This is a show that knows its audience and gives them exactly what they expect, no less and no more. That is its strength and that is its limitation.

Families and once-a-year theatregoers are guaranteed to have exactly the experience they want to have, with no surprises but with no special thrills. This is theatrical comfort food, expertly prepared, and designed to be unmemorable.

This new stage version of the 1939 film, generated by Andrew Lloyd Webber and directed by Jeremy Sams, follows its source scene for scene and almost line for line.

Lloyd Webber has reunited with Tim Rice to add five new songs to the Harold Arlen - E. Y. Harburg score but, except for a big new number for the Wicked Witch, the new material is mainly filler.

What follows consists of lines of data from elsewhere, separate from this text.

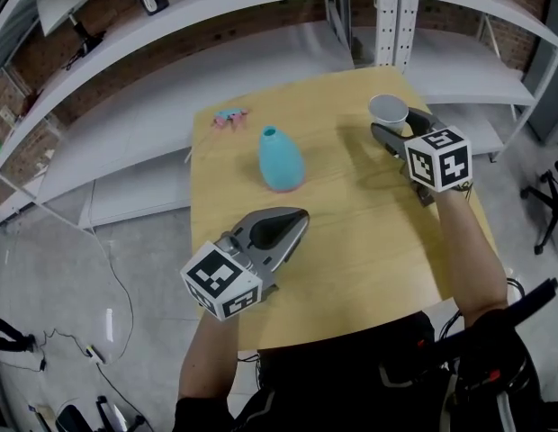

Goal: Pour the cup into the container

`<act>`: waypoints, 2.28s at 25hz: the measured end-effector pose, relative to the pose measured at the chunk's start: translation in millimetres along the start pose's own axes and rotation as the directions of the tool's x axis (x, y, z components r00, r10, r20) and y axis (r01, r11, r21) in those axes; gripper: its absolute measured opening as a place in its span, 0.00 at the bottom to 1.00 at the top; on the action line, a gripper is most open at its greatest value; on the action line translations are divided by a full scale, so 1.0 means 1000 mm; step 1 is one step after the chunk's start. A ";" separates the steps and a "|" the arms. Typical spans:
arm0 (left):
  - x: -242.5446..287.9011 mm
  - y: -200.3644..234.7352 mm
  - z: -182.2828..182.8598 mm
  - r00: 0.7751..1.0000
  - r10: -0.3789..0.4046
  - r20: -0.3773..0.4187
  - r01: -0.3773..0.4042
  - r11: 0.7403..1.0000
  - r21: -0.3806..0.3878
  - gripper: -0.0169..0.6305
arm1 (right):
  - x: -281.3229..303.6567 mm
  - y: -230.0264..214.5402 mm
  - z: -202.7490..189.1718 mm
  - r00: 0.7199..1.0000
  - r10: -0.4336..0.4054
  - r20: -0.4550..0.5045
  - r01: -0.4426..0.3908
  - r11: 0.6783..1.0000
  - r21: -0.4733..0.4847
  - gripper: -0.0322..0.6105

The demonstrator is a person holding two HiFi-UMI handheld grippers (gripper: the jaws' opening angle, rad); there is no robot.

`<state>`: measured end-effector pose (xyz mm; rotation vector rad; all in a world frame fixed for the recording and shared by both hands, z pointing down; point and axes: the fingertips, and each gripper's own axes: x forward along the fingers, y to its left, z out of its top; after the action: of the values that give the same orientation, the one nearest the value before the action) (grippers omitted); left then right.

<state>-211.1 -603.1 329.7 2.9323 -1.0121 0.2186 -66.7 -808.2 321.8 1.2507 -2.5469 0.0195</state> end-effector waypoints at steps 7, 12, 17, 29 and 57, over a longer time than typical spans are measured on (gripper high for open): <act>-0.001 0.003 0.001 1.000 0.020 0.001 -0.020 1.000 -0.009 0.03 | 0.003 -0.001 -0.011 0.999 0.036 0.012 -0.037 0.995 0.098 0.51; -0.001 0.003 0.000 1.000 0.022 -0.002 -0.022 1.000 -0.009 0.03 | 0.005 -0.004 -0.015 0.999 0.053 0.008 -0.054 0.984 0.169 0.51; -0.001 0.004 -0.001 1.000 0.021 -0.004 -0.022 1.000 -0.010 0.03 | 0.009 -0.003 -0.019 0.998 0.061 -0.018 -0.057 0.983 0.175 0.51; 0.001 0.003 0.001 1.000 0.015 -0.004 -0.015 1.000 -0.006 0.03 | 0.003 -0.006 -0.019 0.999 0.038 -0.026 -0.032 0.982 0.185 0.53; -0.056 -0.073 -0.007 0.953 0.303 -0.007 -0.303 0.949 -0.093 0.03 | -0.175 0.097 -0.062 0.986 0.164 -0.010 -0.161 0.977 0.137 0.05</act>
<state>-210.7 -510.7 329.6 2.6842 -1.4310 0.1624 -24.5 -604.2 344.8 1.0772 -2.6609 0.2446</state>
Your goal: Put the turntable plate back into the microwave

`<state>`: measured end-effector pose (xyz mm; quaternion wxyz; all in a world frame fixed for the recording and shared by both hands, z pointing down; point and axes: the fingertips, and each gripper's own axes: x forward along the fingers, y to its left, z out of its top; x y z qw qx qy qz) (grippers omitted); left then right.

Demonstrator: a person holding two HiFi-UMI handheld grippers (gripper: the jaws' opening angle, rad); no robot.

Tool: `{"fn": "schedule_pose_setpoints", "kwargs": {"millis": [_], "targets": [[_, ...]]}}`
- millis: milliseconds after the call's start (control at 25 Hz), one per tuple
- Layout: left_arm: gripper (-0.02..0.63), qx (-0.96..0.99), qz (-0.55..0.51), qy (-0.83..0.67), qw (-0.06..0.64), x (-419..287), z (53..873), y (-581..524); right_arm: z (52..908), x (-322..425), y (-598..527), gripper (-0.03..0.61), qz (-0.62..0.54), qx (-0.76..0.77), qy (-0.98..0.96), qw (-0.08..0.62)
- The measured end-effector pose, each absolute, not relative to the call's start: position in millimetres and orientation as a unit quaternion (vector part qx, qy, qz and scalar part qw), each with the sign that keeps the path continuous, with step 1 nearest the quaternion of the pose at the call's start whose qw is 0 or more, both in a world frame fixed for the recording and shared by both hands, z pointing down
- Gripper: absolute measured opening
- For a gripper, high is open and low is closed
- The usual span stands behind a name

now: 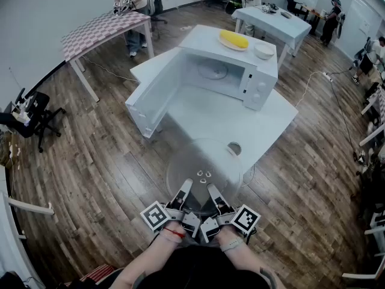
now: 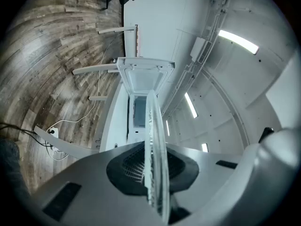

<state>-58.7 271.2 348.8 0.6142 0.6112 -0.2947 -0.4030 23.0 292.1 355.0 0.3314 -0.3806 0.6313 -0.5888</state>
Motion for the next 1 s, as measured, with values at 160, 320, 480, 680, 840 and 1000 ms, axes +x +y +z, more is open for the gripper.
{"fn": "schedule_pose_setpoints", "kwargs": {"millis": [160, 320, 480, 680, 840, 1000], "targets": [[0.049, 0.617, -0.411, -0.289, 0.606, -65, 345, 274, 352, 15, 294, 0.041, -0.583, -0.373, 0.637, 0.339], [0.049, 0.616, -0.413, -0.295, 0.603, -75, 347, 279, 353, 6, 298, 0.041, -0.583, -0.370, 0.643, 0.332], [0.049, 0.614, -0.418, -0.295, 0.601, -84, 349, 281, 354, -2, 300, 0.041, -0.580, -0.368, 0.649, 0.327], [0.049, 0.607, -0.421, -0.288, 0.609, -83, 356, 279, 361, -2, 298, 0.041, -0.580, -0.377, 0.649, 0.317], [0.049, 0.602, -0.419, -0.285, 0.617, -76, 361, 274, 366, 3, 292, 0.041, -0.585, -0.377, 0.648, 0.310], [0.049, 0.604, -0.407, -0.285, 0.623, -69, 367, 262, 370, 10, 282, 0.041, -0.589, -0.383, 0.640, 0.310]]}}
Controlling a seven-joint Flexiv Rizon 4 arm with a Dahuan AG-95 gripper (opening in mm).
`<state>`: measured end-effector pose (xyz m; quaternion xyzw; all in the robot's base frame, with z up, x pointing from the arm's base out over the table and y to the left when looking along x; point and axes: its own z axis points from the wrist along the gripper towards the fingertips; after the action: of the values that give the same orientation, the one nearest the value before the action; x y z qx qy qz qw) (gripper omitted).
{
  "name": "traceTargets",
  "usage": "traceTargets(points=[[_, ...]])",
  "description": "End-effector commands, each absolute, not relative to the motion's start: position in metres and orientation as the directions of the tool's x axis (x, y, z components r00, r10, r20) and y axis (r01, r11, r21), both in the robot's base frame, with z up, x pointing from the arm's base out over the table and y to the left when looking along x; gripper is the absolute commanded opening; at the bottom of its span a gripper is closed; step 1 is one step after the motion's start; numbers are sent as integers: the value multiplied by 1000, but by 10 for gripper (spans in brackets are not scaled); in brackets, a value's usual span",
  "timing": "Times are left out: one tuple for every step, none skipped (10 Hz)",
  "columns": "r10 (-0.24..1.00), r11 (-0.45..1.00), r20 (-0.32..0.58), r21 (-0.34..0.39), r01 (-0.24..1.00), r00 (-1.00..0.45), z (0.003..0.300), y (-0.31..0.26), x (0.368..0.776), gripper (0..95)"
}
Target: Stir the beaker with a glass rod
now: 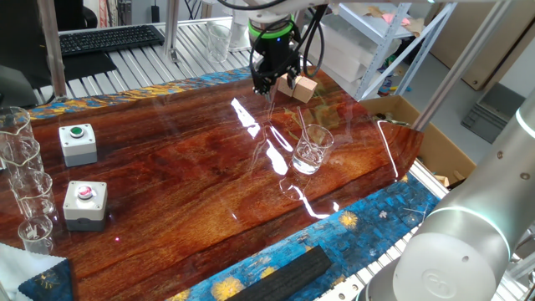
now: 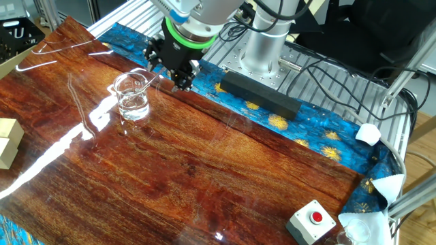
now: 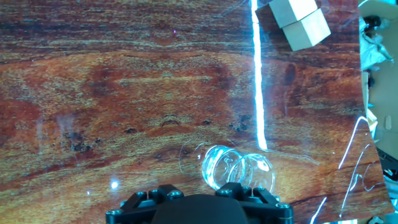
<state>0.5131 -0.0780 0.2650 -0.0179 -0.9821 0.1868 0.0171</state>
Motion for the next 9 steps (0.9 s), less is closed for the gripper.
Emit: traceTargets(points=[[34, 930, 30, -366, 21, -999, 267, -82, 514, 570], [31, 931, 32, -363, 17, -999, 268, -84, 515, 570], [30, 933, 34, -360, 16, -999, 269, -85, 516, 570], [30, 934, 39, -356, 14, -999, 269, -86, 516, 570], [22, 935, 45, -355, 5, -999, 269, -87, 516, 570], [10, 935, 52, -354, -9, -999, 269, -87, 516, 570], [2, 936, 54, -351, -17, -999, 269, -87, 516, 380], [-17, 939, 62, -343, -38, -998, 269, -87, 516, 380], [-32, 940, 67, -337, -53, -997, 269, -87, 516, 190]])
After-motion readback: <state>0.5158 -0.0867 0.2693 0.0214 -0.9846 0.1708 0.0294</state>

(We do occasionally hear Tim Rice at his playful best, with rhymes like plans/As - Kansas and humpback whale/A - Venezuela).

The production design is more than a bit disappointing, with the filmed impression of the tornado looking very much like the one they managed back in 1939 and the big scary image of the Wizard decidedly inferior to the original.

As Dorothy, Danielle Hope, who won the role in a TV competition, gives the kind of performance you might expect from a good understudy - pleasant, never less than competent, but lacking any star quality.

The audience applauds 'Over The Rainbow', but they're applauding the song and not her rendition, which is evidenced by the fact that none of her other numbers get the same reaction.

Michael Crawford saunters easily through the twinned roles of Professor Marvel and the Wizard, barely raising a sweat or offering much that anyone else couldn't bring to the role; you might not even notice that it's also him as the Oz doorman and tour guide.

What fresh theatrical excitement there is is generated by Hannah Waddingham as the Wicked Witch of the West, having fun with the panto-villain snarling and blasting her way through the one good new song, a very Broadway-ish 'Red Shoes Blues'.

Dorothy's friends also score pleasantly in their various ways, Paul Keating's loose-limbed Scarecrow, Edward Baker-Duly's suave (oily, perhaps?) Tin Man, and David Ganly's joke-cracking ('I'm proud to be a Friend of Dorothy') Lion.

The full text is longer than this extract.